On Sun, 2 Jan 2000, bkamen wrote:
> This practical question arose between myself and a colleague at work.
> It concerns whether we can use correlation analysis if one of the
> variables is non-continuous or "categorical." She believes that both
> variables must be continuous. However she cannot say why, and I cannot
> find any such constraint in the statistics book I have relied on since
> graduating in Industrial Engineering a few years ago, Miller and Freund,
> 'Probability and Statistics for Engineers.'
Depends on the categorical variable. If it really is categories only,
of nominal scale, a correlation coefficient is meaningless. If the
categories are at least ordered, a correlation has some meaning. Some
folks will insist that the variables be not only ordered but of interval
scale as well; if one is feeling punctilious, the correlation may be
interpreted with a prefatory "If one assumes equal intervals in the
variable", or words to that general effect.
> I have been thinking that if x is discrete and can assume only a few
> values compared with y which is continuous, the correlation study may
> yield a high probability of type-one error.

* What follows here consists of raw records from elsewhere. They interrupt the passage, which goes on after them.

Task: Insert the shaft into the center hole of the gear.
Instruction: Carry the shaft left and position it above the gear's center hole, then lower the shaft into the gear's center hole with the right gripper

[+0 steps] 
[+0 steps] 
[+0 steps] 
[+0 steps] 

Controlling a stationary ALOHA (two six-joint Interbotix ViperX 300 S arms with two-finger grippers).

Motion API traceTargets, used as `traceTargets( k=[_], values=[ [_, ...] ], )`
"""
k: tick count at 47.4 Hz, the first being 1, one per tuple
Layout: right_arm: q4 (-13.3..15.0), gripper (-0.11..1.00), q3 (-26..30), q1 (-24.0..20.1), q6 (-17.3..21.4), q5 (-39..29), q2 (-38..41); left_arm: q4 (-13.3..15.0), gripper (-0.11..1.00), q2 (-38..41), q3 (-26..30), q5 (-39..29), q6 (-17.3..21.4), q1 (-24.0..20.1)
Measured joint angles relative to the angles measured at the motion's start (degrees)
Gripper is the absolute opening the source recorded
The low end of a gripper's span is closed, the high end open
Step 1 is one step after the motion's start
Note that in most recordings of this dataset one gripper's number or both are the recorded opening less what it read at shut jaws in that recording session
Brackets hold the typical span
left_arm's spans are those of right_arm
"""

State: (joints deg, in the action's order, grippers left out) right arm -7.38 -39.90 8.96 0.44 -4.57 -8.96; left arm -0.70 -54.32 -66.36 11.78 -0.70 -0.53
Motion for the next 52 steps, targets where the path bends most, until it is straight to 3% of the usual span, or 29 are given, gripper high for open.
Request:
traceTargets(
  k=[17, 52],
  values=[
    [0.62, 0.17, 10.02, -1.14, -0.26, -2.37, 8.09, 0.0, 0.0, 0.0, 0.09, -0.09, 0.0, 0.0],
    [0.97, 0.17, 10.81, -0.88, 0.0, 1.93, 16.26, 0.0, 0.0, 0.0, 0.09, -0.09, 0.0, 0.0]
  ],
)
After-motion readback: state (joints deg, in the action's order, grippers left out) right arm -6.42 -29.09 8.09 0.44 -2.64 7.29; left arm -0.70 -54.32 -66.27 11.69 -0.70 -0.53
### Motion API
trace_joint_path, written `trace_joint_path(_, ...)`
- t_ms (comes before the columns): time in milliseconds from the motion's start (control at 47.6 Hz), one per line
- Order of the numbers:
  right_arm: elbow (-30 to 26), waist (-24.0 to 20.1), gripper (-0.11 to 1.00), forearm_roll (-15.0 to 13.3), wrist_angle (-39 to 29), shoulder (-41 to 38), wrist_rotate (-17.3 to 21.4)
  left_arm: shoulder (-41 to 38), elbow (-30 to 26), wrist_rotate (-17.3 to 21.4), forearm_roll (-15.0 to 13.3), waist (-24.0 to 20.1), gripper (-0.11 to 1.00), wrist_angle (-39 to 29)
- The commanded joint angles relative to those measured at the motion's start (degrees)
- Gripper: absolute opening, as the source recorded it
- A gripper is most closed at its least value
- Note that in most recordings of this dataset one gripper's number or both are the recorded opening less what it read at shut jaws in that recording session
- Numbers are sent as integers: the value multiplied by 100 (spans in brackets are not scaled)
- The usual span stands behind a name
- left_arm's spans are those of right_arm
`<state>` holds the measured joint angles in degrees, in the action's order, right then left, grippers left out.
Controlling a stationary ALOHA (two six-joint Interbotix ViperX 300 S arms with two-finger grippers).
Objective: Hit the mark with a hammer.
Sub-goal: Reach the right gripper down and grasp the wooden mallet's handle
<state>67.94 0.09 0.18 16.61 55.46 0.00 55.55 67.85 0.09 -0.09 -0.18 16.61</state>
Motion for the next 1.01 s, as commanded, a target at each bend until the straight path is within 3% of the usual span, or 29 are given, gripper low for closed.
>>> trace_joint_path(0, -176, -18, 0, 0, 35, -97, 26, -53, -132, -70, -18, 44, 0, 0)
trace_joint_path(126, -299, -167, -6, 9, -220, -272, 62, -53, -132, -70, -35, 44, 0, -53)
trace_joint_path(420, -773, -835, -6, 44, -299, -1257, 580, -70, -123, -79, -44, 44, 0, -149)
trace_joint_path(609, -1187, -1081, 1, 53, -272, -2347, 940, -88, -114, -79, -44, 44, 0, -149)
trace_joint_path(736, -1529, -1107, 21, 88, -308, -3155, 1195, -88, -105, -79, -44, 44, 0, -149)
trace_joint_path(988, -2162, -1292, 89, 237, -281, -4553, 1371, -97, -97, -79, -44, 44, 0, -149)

I interpret this as
> providing insufficient evidence with which to reject the null
> hypothesis.
Non sequitur. Depends on the relationship between Y and X. As is
probably obvious, no-one should attempt to interpret a correlation
cofficient without having first inspected the relevant scatterplot, and
being able to state unequivocally that the correlation coefficient fairly
reflects the degree of association between the variables.
> But I have not thought of this as an inappropriate use of correlation.

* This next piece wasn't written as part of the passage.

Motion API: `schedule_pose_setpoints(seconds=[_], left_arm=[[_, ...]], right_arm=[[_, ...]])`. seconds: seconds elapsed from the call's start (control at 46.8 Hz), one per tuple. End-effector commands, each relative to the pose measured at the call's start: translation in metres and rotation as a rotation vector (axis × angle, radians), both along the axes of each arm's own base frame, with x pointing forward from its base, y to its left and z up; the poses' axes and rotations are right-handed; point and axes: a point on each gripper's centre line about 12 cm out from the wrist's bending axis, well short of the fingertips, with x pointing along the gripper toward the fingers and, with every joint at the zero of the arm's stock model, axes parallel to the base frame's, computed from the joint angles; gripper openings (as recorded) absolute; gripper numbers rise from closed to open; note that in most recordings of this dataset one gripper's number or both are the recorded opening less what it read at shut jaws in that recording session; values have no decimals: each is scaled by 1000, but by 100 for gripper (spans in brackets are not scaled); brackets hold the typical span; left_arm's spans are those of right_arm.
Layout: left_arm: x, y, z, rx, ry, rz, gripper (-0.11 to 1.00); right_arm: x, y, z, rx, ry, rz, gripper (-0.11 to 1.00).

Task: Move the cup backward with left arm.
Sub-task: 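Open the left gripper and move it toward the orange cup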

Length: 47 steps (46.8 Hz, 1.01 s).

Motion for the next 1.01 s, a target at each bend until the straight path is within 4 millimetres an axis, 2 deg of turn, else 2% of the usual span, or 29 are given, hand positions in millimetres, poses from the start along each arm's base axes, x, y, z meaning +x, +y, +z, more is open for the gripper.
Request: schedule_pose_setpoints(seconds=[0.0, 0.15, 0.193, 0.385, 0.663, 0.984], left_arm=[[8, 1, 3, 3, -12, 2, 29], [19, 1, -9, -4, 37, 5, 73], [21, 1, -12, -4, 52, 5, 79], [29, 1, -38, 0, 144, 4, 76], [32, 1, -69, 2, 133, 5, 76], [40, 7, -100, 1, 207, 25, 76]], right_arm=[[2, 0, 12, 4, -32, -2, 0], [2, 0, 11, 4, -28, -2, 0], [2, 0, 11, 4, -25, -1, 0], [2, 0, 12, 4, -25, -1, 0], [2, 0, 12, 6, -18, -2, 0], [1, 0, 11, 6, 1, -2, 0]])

Again, depends on whether the categories be at least ordered.
> On the other hand in attempting to probe Miller and Freund I find that
> correlation is based on the "bivariate normal distribution," the
> formula for which has numerous parameters including alpha and beta, the
> least squares regression coefficients. I am aware that to obtain the
> latter requires that the function be differentiable, hence x must also
> be continuous. This seems to support my friend's view.

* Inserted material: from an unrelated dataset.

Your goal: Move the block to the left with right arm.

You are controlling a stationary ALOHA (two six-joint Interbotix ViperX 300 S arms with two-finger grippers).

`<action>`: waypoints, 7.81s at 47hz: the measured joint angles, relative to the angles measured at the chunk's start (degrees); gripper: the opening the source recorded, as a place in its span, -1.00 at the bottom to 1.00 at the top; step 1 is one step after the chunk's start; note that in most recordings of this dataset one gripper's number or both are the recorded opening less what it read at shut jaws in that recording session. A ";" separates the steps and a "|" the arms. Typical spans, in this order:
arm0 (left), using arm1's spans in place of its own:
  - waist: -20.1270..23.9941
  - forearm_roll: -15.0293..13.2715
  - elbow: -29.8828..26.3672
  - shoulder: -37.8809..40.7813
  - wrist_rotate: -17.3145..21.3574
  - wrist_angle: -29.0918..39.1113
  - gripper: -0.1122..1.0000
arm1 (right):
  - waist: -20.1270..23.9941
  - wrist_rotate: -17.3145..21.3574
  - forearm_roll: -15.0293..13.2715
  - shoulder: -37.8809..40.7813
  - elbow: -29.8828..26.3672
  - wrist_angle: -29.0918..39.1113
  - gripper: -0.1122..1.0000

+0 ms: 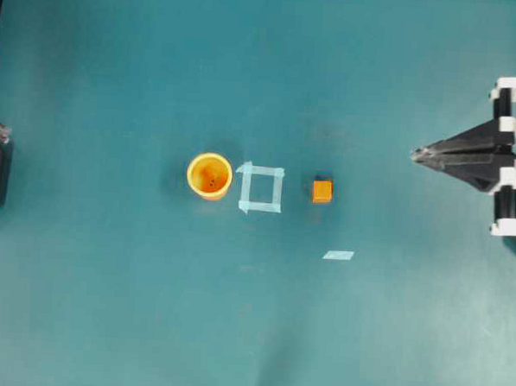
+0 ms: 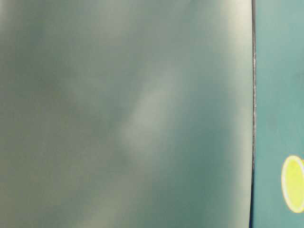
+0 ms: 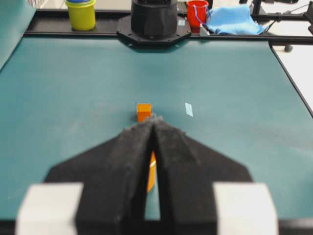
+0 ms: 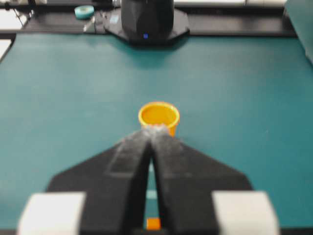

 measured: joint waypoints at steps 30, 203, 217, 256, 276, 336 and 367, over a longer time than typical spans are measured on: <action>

Somewhat mis-stated. Correlation -- that is, the computation of a
product-moment correlation coefficient -- does not entail any
distributional requirements, except that the bivariate relationship be at
least approximately linear. (If it is not, the correlation coefficient
will understate the 'real' degree of the relationship.) However, to test
an hypothesis one must make some distributional assumptions, and the
standard assumption (for the standard test) is that the underlying
relationship is bivariate normal.
Least-squares coefficients do not require that the function be
"differentiable, hence continuous": the procedure only requires that it
be possible to find a minimum of an expression for the sum of squared
residuals. Since no real data is in fact continuous, strictly speaking,
it's a good thing that one need not require the variables to be,
strictly, continuous. (One may wish to assume, in the absence of
evidence to the contrary (and an interesting task it is to imagine what
evidence would be relevant), that the latent variable (of which the
observed variable is presumed to be an approximation) is continuous.
But one cannot compute a correlation with a latent variable.)
> I would appreciate clarification of any such constraints on the
> practical use of correlation analysis. Also, if anyone can recommend a
> textbook that addresses questions such as this more directly than Miller
> and Freund, I would appreciate that also.
------------------------------------------------------------------------
Donald F. Burrill [EMAIL PROTECTED]
348 Hyde Hall, Plymouth State College, [EMAIL PROTECTED]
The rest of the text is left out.